![]() |
Name — Alvin Kraenzlein
Country — US
Date of birth — Dec 12, 1876
Birthplace — Vienna
Height — 183 cm
Weight — 75.0 kg
Disciplines — Sprint, hurdles, long jump
World Records — 2 (200m, 220 yards)
Olympic Games (4 medals — 4 gold)
60m: 1st (1900)
110m hurdles: 1st (1900)
200m hurdles: 1st (1900
Long jump: 1st (1900)
American Alvin Kraenzlein succeeded in making a name for himself in the Paris Games of 1900 by winning four gold medals in the space of three days: 60m, 110 and 200m hurdles and the long jump. In the French capital, Kraenzlein recorded an Olympic feat that was a first and one which has yet to be repeated.
But above all, Kraenzlein’s notoriety can be put down to his technique. In a period when hurdlers leapt over the hurdles any way they could, Kraenzlein proved a pioneer.
On a grass track in the capital’s Bois de Boulogne he jumped over the three-feet, six-inch high hurdles with his leg extended, creating the method which would henceforth be used the world over. Kraenzlein, however, was not content with just being an accomplished hurdler: he not only won the 200m hurdles — an event in which he had already set a world record (23 sec 3/5 - 28/5/1898), he was a top class sprinter, as was shown in Paris when he won the 60m, setting a world record in exactly 7 seconds.
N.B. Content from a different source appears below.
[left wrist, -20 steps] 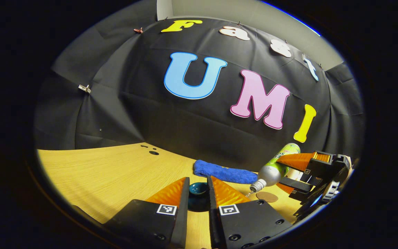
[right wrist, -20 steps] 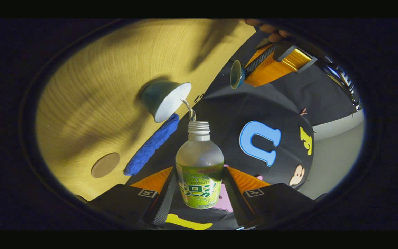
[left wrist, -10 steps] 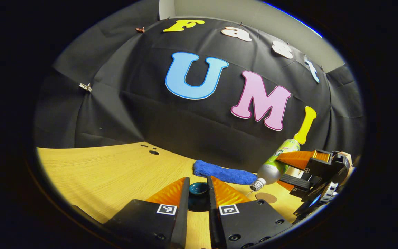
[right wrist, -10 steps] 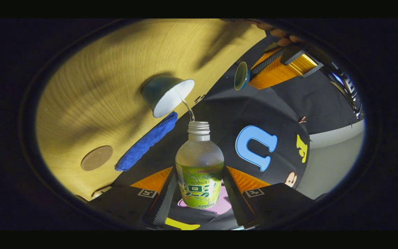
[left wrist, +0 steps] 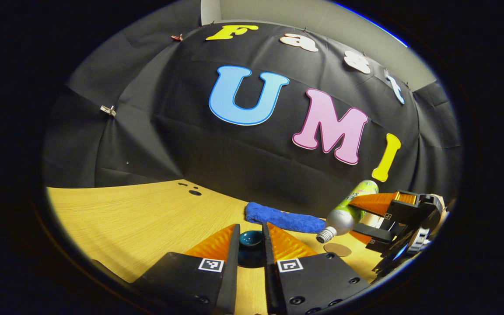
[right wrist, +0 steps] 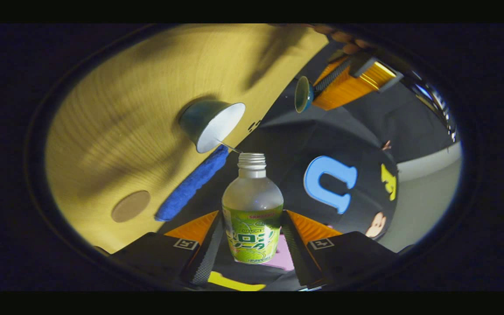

And, in Paris, he found himself at the centre of a bewildering situation which saw him oppose his own compatriot, Myer Prinstein. Prinstein, world record-holder at the time (7.50m), thought he had done enough in the qualification heats, jumping 7.17m on the Saturday — a jump which, then, was permitted as a final standing.
Prinstein was of Jewish origin but it was his university coaches who forbade him to run on the Sunday, in a fundamentalist Christian gesture.
However, Kraenzlein had no such problems. In the Sunday final he cleared a distance of 7.185m to win the Olympic title by exactly one centimetre.
His haul of four gold medals in such varied events has yet to be repeated at an Olympic Games.
In an attempt to equal the score, Prinstein challenged the new Olympic champion on the Monday, but Kraenzlein refused.
Although Prinstein caught up with his adversary by easily winning the triple jump on that day, both men almost came to blows over the matter and for many years it proved a bone of contention.
After the Games Kraenzlein became a revered coach to both Cuban and German national teams. He died on January 6, 1928.